El Emmanuel esperanza de nuestro tiempo.

Por Seminarista Cristian Villanueva Valdez 

“No teman, pues les anunciamos una gran alegría, que lo será para todo el pueblo: les ha nacido hoy en la ciudad de David un salvador, que es el Cristo Señor” (Lc 2,10) es parte del Evangelio que será proclamado en la Misa de Navidad.

Sin embargo, antes de continuar, hace falta formular la siguiente cuestión, ya que el tiempo de Adviento ha llegado a su fin, tiempo que es traducido en un tiempo de espera; entonces, qué expectativa tenemos, ante la situación que nos ha tocado vivir, ante una incertidumbre familiar, social, política, etc. Entonces es menester hacernos la pregunta: ¿qué estamos esperando, qué expectativas tenemos de la vida?, ya sea  en el campo familiar, en el matrimonio, en la vida fraterna, en el trabajo. Ya que, una vida sin espera, es una vida sin sentido, y esa vida sin sentido hace que caminemos sin saber a dónde vamos, sin saber cuál es nuestro destino, hacia qué tendemos.

A esto, entonces, ¿qué tiene que guiar nuestra espera?. En la Sagrada Escritura encontramos mucha gente que debe ser un paradigma para nuestra espera, solo por mencionar a algunos: Abraham, Israel, Isabel, José y María. Y así cada vez que es proclamada la Palabra de Dios nuestra historia es iluminada y en consecuencia toma sentido. 

Por eso, nuestra espera no ha de ser según el modelo del mundo, que siempre nos ofrece lo efímero, algo que pasa, que al final se acaba, que al fin y al cabo terminan desilusionándonos y nos volvemos infelices porque pensamos que aquello nos daría la felicidad, en fin la vida.

Entonces, he aquí que entra el gran misterio de la encarnación, el Hijo de Dios, la Vida ha entrado en el mundo , esa vida que tanto deseamos, porque hemos sido creados para la vida y vida en abundancia.

Con este gran acontecimiento Jesús, Dios, entra en la historia, irrumpe en el espacio y tiempo, e irrumpe en nuestra realidad.
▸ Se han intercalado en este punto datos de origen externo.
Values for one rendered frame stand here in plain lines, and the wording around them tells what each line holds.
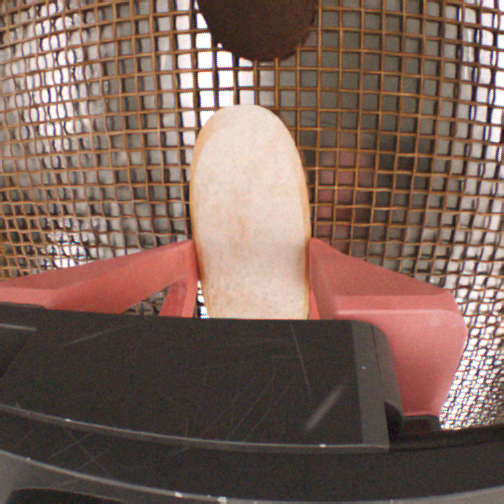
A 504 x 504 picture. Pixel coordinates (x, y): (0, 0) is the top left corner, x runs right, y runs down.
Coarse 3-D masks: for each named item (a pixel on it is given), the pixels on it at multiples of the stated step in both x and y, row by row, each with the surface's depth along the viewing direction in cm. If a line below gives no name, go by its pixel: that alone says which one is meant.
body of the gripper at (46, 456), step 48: (0, 432) 4; (48, 432) 4; (432, 432) 4; (480, 432) 4; (0, 480) 4; (48, 480) 4; (96, 480) 3; (144, 480) 3; (192, 480) 3; (240, 480) 3; (288, 480) 3; (336, 480) 3; (384, 480) 3; (432, 480) 3; (480, 480) 3
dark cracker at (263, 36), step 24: (216, 0) 9; (240, 0) 9; (264, 0) 9; (288, 0) 9; (312, 0) 9; (216, 24) 10; (240, 24) 10; (264, 24) 10; (288, 24) 10; (240, 48) 10; (264, 48) 10; (288, 48) 10
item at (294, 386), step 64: (128, 256) 10; (192, 256) 13; (0, 320) 5; (64, 320) 5; (128, 320) 5; (192, 320) 5; (256, 320) 5; (320, 320) 5; (0, 384) 4; (64, 384) 4; (128, 384) 4; (192, 384) 4; (256, 384) 4; (320, 384) 4; (384, 384) 4; (256, 448) 4; (320, 448) 4; (384, 448) 4
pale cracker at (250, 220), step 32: (224, 128) 11; (256, 128) 11; (192, 160) 12; (224, 160) 11; (256, 160) 11; (288, 160) 11; (192, 192) 12; (224, 192) 12; (256, 192) 12; (288, 192) 12; (192, 224) 13; (224, 224) 12; (256, 224) 12; (288, 224) 12; (224, 256) 13; (256, 256) 13; (288, 256) 13; (224, 288) 13; (256, 288) 13; (288, 288) 13
Así, en la carta escrita por Pablo hacia la comunidad de Filipos encontramos la siguiente exhortación: “Tengan entre ustedes los mismos sentimientos de Cristo: el cual, siendo de condición divina, no codició ser igual a Dios, sino que se despojó de sí mismo, tomando la condición de esclavo. Asumiendo semejanza humana y apareciendo en su porte como hombre.” (Flp 2, 4 – 7) 

Cristo no ha rechazado la historia, como uno tantas veces rechaza su historia, él en cambio, se encarna en una realidad concreta. En tiempos de Cesar Augusto, emperador romano, que por el edicto dado por este, José y María van de camino a Belén para empadronarse, tiempo que se le cumple a María para el alumbramiento, al no encontrar posada en ninguna casa, el Emmanuel nace en un establo, en un pesebre, una realidad completamente adversa, entre el desorden que uno puede encontrar en un establo; sin embargo, Dios no tiene miedo de entrar en la historia. Ahora surge la siguiente interrogante: ¿Estamos dispuestos a acogerlo, estamos dispuestos a que nazca en nuestra vida, en la precariedad de nuestros establos, que al final es nuestra situación?
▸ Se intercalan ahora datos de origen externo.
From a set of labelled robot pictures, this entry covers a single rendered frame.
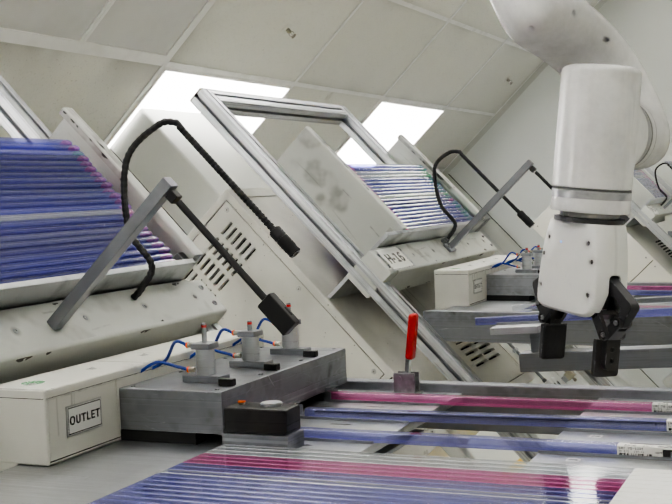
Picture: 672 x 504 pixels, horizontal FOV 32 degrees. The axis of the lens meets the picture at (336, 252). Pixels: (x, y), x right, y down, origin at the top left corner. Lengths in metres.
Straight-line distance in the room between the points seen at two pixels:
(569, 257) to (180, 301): 0.63
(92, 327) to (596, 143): 0.65
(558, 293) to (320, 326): 1.25
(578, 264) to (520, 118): 7.95
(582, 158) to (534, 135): 7.91
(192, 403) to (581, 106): 0.53
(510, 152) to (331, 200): 6.69
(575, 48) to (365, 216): 1.25
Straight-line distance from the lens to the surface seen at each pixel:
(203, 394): 1.28
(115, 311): 1.53
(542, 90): 9.14
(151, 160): 4.89
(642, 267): 5.85
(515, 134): 9.18
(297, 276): 2.47
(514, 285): 2.64
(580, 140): 1.23
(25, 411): 1.26
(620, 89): 1.23
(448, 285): 2.54
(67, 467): 1.24
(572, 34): 1.31
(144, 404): 1.32
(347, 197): 2.53
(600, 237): 1.22
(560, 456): 1.19
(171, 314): 1.61
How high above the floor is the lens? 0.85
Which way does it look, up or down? 14 degrees up
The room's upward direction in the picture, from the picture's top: 43 degrees counter-clockwise
En consecuencia, Dios, en esta Navidad, nos hace la invitación de entrar en nuestra historia, de no vivir como alienados, que seguramente querríamos tomar hechos del pasado, que nos han humillado, que nos han hecho pequeños, donde nos han derrotado y así eliminarlos. Pero aparecen ideologías que prometen el paraíso en la tierra que final han fallado. Precisamente, justo en esa condición, Cristo quiere nacer en esa realidad y desde allí darnos la salvación.

El primer anuncio del nacimiento de Cristo fue dado a conocer a unos pastores, que por cierto, en tiempo de Jesús el testimonio de un pastor carecía de credibilidad; aun así, el mensaje de la encarnación se les confió a ellos. Ahora, Dios puede hacer de nosotros testigos de la encarnación, porque hemos visto el nacimiento de Jesús en nuestras vidas. Les anunciamos una gran noticia, hoy ha nacido Cristo el Señor, Príncipe de paz.

Por eso, pues, aquel que es la señal de nuestra salvación, el Emmanuel nacido de la Virgen, nos fue dado por el mismo Señor, porque era el mismo Señor quien salvaba a los que por sí mismo no podían alcanzar la salvación, y así exhorta el profeta Isaías, es tiempo de fortalecer las manos débiles, es momento de robustecer las rodillas vacilantes, porque el pueblo que caminaba en tinieblas ha visto una gran luz. ¡Cristo, el Emmanuel ha nacido!